Wikis

Unbound Spiral: Metaphor Usage for Wiki Wins Praise

August 3, 2004 07:06 PM

This is a great example from Eugene Kim on how to bridge the digital divide between excellent facilitation and creating a "project" that assembles up the work as one goes along. In his post Eugene explores the value of "creating a book". What's important here is it is not the tool (wiki) it is the concept of the "book" that made this work. He also highlights a simple initial exercise for getting involvement.


.... the primary group exercise at the event was to write a book. The exact topic and format was not specified -- that would evolve as the workshop unfolded.

The book exercise solved many problems. .... it built knowledge assembly into the workshop process. More importantly, it made the participants responsible for that assembly, which kept them invested in the content.... At this event, the participants documented the workshop themselves using the Wiki.
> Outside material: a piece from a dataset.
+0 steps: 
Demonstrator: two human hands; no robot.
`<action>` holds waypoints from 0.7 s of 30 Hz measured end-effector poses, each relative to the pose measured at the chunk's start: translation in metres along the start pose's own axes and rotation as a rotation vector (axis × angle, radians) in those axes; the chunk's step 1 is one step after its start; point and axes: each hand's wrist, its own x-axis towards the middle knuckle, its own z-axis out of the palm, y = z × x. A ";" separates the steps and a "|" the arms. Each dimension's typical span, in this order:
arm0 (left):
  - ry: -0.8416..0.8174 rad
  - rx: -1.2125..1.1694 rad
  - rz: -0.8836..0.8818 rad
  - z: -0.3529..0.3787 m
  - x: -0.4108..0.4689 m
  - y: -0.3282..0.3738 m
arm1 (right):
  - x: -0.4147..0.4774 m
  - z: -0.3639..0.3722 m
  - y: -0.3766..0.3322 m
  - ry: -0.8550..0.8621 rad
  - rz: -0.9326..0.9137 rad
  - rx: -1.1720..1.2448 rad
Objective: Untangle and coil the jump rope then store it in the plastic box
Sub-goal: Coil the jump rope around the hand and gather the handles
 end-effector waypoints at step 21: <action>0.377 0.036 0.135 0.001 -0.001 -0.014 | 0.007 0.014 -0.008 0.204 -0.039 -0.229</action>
As an initial exercise, we precreated pages for every participant. We then asked people to add some information about themselves, then to go through the Wiki and comment on another page that interested them. Having people write in their own pages allowed us to avoid a massive edit conflict problem. It also gave people a fallback if they were unsure of where to add content, and it populated the Wiki with a lot of useful and interesting information. People are social animals. We like to read about other people. (212)
EEK Speaks

I believe there is not enough thinking going into how we shape the leaders and managers of tomorrow. They will learn to use these tools however the discovery and integration of them into learning programs must be focused on managerial and leadership skills and performance. They use them as part of the program. It happens without thinking and as part of enhancing their skills and how they will project themselves and manage their boss, peers and team. So go use the book metaphor and include a moblog learning journey around the organization. Do audioblog interviews of each other. Add in some leadership development or TMI programs. Discuss what it takes to be a principled blog leader etc. Consider management and leadership style. Then let them decide on what the benefits are who should do what and put a program into motion. I'd keep a group like this to 8-12 people and focus on accelerating the leadership of creativity and innovation..

Now if you are an HR professional I presume you will say... time and efficiency and will these new "things be additive to my workload? I'd suggest certainly not by design, in fact quite the contrary. Still it begins for any organization with an exploratory leap and a small group.